### Exercise objective
Only a number is wanted here: how many lines in the records below contain the string "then".

### Information shown
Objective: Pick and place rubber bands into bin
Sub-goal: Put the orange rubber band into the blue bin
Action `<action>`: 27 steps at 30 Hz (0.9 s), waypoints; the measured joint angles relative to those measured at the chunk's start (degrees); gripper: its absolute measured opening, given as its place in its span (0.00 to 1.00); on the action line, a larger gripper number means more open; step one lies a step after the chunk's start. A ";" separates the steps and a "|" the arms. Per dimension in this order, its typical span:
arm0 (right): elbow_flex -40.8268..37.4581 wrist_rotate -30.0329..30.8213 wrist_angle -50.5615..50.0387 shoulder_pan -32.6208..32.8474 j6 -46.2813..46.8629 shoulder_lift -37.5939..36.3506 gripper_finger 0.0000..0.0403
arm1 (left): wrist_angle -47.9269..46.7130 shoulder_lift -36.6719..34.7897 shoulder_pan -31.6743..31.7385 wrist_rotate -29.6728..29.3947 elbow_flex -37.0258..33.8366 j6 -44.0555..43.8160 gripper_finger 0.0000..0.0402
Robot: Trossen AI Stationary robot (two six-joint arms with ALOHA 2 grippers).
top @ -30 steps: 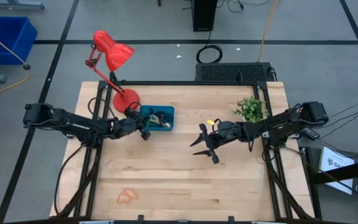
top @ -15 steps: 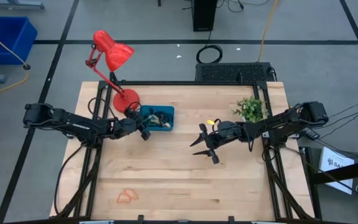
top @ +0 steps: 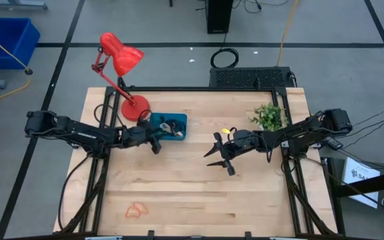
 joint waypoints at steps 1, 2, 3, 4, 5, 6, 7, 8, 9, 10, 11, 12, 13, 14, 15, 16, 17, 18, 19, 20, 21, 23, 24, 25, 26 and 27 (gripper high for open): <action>0.00 0.00 0.00 0.00 0.02 0.00 0.43 | 0.00 0.00 0.16 1.46 0.00 -0.67 0.38; 0.00 0.00 0.00 0.00 0.00 0.00 0.44 | 0.07 0.00 0.34 2.70 0.00 -1.16 0.38; 0.00 0.00 0.00 0.00 0.00 0.00 0.44 | 0.31 0.00 0.44 4.02 0.00 -1.66 0.38; 0.00 0.00 0.00 0.00 0.02 0.00 0.43 | 0.52 0.00 0.53 5.25 0.15 -1.98 0.38; 0.00 0.00 0.00 0.00 0.02 0.00 0.43 | 0.50 0.00 0.66 6.81 0.54 -2.34 0.38; 0.00 0.00 0.00 0.00 0.00 0.00 0.43 | 0.50 0.02 0.70 8.77 1.17 -2.34 0.38; 0.00 0.00 0.00 0.00 0.02 0.00 0.43 | 0.57 0.02 0.70 11.37 1.89 -1.65 0.38; 0.00 0.00 0.00 0.00 0.00 0.00 0.43 | 0.47 0.00 0.67 14.66 2.62 0.16 0.38; 0.00 0.00 0.00 0.00 0.01 0.00 0.43 | -0.06 0.02 0.38 18.07 3.43 2.89 0.38; 0.00 0.00 0.00 0.00 0.02 0.00 0.43 | -1.19 0.02 -0.20 21.11 4.38 6.44 0.38; 0.00 0.00 0.00 0.00 0.01 0.00 0.43 | -2.66 0.02 -1.06 23.45 5.39 10.44 0.38; 0.00 0.00 0.00 0.00 0.02 0.00 0.43 | -4.16 0.02 -2.15 24.72 6.46 14.26 0.38; 0.00 0.00 0.00 0.00 0.01 0.00 0.43 | -5.79 0.02 -3.37 24.98 7.62 17.38 0.38; 0.00 0.00 0.00 0.00 0.01 0.00 0.43 | -7.53 0.02 -4.64 24.92 8.74 19.99 0.38; 0.00 0.00 0.00 0.00 0.02 0.00 0.43 | -9.93 0.02 -6.02 24.76 9.96 21.71 0.38; 0.00 0.00 0.00 0.00 0.02 0.00 0.44 | -12.63 0.02 -7.34 24.53 11.25 22.68 0.38; 0.00 0.00 0.00 0.00 0.02 0.00 0.44 | -15.42 0.02 -8.65 24.44 12.45 23.29 0.38; 0.00 0.00 0.00 0.00 0.00 0.00 0.43 | -18.82 0.02 -10.29 24.05 13.84 24.06 0.38; 0.00 0.00 0.00 0.00 0.00 0.00 0.43 | -22.66 0.02 -12.03 23.54 15.16 25.08 0.38; 0.00 0.00 0.00 0.00 0.02 0.00 0.43 | -26.57 0.02 -13.93 23.05 16.42 26.35 0.38; 0.00 0.00 0.00 0.00 0.00 0.00 0.43 | -30.69 0.02 -16.02 22.49 17.56 27.41 0.38; 0.00 0.00 0.00 0.00 -0.01 0.00 0.43 | -37.58 0.02 -20.05 21.72 19.26 28.24 0.38; 0.00 0.00 0.00 0.00 -0.01 0.00 0.43 | -39.25 0.02 -22.12 21.66 19.75 27.86 0.38; 0.00 0.00 0.00 0.00 -0.02 0.00 0.43 | -39.71 0.02 -24.26 21.59 19.96 26.90 0.38; 0.00 0.00 0.00 0.00 -0.16 0.00 0.43 | -39.58 0.02 -26.38 21.54 20.00 25.91 0.38; 0.00 0.00 0.00 0.00 -0.45 0.00 0.43 | -39.57 0.02 -28.56 21.44 20.00 24.90 0.38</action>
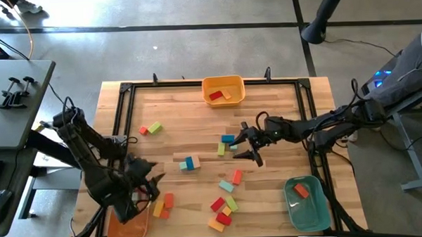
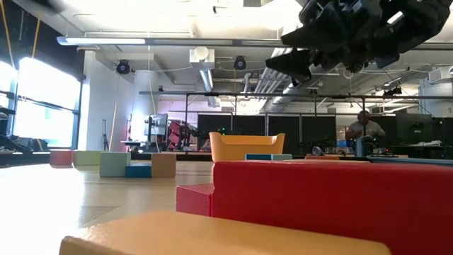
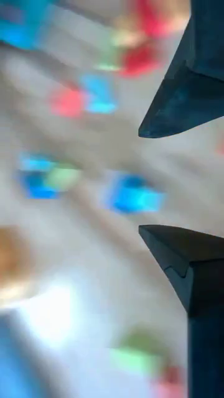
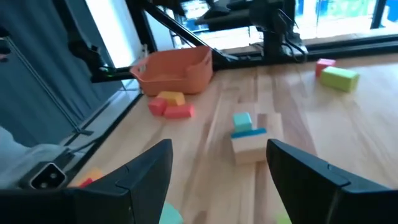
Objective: Sort blocks by size
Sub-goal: Put the large orange rectangle block into the green bin
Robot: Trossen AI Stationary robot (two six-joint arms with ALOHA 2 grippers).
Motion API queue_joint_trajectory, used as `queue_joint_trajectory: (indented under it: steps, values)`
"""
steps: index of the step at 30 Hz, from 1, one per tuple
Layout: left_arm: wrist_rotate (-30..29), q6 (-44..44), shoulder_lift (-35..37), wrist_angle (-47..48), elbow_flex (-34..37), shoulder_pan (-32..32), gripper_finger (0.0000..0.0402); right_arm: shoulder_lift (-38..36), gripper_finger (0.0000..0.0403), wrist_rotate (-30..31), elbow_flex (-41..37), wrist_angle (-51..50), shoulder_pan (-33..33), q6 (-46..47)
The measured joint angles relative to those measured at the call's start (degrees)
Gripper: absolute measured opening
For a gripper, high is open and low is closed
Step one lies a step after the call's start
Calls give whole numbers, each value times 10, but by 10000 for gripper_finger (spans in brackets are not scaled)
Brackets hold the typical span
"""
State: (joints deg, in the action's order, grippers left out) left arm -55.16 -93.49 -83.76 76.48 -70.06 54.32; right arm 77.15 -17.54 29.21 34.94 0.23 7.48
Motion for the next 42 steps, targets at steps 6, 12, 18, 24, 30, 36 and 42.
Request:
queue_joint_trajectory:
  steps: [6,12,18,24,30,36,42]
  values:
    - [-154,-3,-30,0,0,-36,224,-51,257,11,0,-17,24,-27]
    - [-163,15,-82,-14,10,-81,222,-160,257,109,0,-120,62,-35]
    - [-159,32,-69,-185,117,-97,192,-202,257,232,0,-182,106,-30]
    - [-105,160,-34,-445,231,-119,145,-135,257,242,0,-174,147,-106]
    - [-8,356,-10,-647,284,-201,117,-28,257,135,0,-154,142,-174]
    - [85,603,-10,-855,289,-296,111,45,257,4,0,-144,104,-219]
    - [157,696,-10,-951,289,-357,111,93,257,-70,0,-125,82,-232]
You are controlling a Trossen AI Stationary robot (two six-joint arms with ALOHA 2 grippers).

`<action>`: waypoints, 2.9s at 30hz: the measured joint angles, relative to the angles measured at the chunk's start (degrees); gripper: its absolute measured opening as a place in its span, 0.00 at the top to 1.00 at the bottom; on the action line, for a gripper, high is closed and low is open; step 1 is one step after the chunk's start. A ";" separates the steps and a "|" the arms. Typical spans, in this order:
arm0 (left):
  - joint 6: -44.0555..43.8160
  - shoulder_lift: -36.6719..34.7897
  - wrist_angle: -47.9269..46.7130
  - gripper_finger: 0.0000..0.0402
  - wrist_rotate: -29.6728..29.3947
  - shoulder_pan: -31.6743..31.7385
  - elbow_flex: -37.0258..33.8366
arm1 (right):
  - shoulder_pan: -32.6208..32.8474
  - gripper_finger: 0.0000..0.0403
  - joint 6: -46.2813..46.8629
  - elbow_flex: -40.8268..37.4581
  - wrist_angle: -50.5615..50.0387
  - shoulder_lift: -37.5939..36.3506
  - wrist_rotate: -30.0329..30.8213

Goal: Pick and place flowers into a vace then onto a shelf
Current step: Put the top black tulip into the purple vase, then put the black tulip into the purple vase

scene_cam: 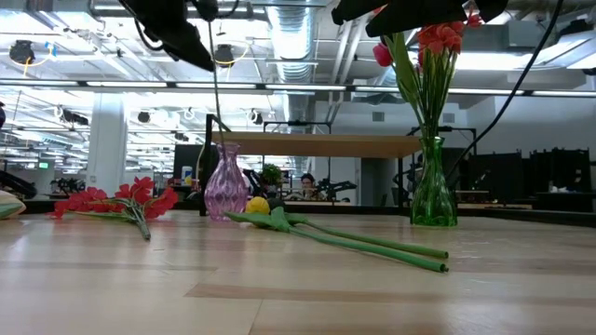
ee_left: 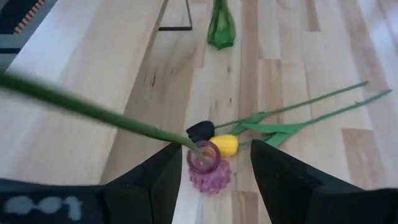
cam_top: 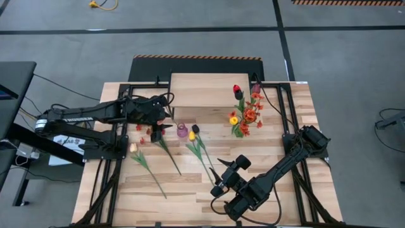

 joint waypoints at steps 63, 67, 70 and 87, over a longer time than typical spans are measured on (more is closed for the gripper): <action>-2.91 -4.90 63.95 0.55 -18.55 -36.89 -23.56 | -7.54 0.46 8.02 -0.66 2.37 12.87 -15.50; -0.58 -4.92 68.39 0.55 -19.49 -36.55 -25.75 | -8.81 0.46 6.80 -0.70 4.28 14.05 -14.82; -0.33 -4.92 67.53 0.55 -20.28 -36.36 -26.41 | -9.61 0.46 4.90 -0.55 5.14 13.92 -14.38; 1.62 -6.72 66.41 0.55 -21.33 -36.56 -27.25 | -15.36 0.46 -2.50 -0.59 7.98 13.92 -23.49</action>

### Answer
2